Task instructions – Filter the records down to the lines that hold the word "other", and copy each of those lines.

Supplied material –
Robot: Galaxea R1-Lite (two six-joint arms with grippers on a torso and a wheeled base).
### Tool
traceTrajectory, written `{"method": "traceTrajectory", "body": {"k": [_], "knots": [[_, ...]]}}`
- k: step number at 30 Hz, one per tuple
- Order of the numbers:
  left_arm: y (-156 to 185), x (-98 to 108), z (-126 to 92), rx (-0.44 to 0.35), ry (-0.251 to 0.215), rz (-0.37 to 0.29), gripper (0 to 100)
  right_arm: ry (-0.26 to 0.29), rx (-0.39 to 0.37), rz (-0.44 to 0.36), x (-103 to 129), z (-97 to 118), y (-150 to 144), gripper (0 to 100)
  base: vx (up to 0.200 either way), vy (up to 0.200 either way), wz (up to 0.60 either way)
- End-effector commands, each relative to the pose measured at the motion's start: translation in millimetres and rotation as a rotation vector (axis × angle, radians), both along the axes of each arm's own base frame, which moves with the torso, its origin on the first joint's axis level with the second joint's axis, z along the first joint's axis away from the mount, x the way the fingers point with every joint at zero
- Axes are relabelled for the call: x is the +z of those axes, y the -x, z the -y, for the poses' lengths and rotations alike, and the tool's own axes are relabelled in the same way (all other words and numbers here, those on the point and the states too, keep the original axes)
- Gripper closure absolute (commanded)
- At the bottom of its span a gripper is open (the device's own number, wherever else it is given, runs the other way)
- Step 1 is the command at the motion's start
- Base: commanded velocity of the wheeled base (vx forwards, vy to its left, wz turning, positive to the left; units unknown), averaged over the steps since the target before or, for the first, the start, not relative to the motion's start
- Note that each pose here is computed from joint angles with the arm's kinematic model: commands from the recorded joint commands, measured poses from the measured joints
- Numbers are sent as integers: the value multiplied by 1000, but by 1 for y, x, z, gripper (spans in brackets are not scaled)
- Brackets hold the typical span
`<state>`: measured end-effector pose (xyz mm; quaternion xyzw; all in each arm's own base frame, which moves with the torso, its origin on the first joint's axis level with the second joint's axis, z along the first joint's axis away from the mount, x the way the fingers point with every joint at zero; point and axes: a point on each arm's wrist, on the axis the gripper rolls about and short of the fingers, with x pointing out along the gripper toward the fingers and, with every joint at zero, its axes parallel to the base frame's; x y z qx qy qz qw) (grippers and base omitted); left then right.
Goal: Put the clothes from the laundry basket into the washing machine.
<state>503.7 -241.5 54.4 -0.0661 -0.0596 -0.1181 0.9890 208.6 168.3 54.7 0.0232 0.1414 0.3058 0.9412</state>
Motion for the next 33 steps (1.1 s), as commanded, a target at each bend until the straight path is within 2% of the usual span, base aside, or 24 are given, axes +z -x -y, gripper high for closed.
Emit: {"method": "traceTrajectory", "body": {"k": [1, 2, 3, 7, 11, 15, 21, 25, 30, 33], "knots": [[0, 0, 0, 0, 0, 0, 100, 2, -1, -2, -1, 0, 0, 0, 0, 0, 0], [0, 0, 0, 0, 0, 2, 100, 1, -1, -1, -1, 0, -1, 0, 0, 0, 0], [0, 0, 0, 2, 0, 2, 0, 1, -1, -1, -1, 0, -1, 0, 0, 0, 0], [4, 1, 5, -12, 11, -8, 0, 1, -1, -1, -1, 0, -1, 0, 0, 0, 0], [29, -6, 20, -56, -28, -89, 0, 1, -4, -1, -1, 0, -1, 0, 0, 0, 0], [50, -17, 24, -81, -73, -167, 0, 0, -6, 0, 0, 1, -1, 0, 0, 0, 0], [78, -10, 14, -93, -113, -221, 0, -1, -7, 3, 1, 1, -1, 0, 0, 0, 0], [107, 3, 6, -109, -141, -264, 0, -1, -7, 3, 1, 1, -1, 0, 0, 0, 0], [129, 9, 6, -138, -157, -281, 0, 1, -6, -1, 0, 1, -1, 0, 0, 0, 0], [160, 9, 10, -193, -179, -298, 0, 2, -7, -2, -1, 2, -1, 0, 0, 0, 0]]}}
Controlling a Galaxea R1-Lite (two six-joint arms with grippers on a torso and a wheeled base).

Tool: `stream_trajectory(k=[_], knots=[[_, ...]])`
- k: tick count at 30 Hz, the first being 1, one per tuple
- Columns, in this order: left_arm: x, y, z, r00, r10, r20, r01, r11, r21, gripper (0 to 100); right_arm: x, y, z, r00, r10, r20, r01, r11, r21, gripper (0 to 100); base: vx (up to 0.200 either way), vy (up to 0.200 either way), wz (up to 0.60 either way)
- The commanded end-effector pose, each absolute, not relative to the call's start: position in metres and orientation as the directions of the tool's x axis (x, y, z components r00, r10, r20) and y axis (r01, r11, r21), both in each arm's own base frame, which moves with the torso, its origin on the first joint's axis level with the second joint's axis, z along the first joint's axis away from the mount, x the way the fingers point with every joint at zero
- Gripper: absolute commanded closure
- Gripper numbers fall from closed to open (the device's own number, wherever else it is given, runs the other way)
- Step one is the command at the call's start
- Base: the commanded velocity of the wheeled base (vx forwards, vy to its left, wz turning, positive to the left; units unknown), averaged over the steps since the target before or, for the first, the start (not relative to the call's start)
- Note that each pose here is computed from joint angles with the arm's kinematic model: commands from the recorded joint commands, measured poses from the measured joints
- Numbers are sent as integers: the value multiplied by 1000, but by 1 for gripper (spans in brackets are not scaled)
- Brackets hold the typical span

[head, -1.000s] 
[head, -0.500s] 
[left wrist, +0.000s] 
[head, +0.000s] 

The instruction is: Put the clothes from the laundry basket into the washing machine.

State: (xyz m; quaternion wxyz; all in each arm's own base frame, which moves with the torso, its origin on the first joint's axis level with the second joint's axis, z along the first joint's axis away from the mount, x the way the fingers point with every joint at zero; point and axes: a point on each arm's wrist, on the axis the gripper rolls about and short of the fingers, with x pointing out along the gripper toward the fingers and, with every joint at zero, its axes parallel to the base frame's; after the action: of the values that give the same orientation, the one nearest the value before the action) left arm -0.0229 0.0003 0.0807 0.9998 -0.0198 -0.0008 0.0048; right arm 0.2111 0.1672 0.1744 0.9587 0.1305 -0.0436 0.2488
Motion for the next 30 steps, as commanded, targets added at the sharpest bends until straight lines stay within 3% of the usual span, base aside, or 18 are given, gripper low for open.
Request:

The answer –
- Axes are relabelled for the call: x is the +z of those axes, y the -x, z the -y, for the poses' lengths and rotations alike, and the tool's own axes are relabelled in the same way (all other words and numbers here, those on the point and the states too, keep the original axes)
- At the bottom of its span a gripper is open (the device's own number, wherever else it is given, runs the other way)
- Gripper numbers fall from closed to open (the device's own number, wherever else it is given, runs the other way)

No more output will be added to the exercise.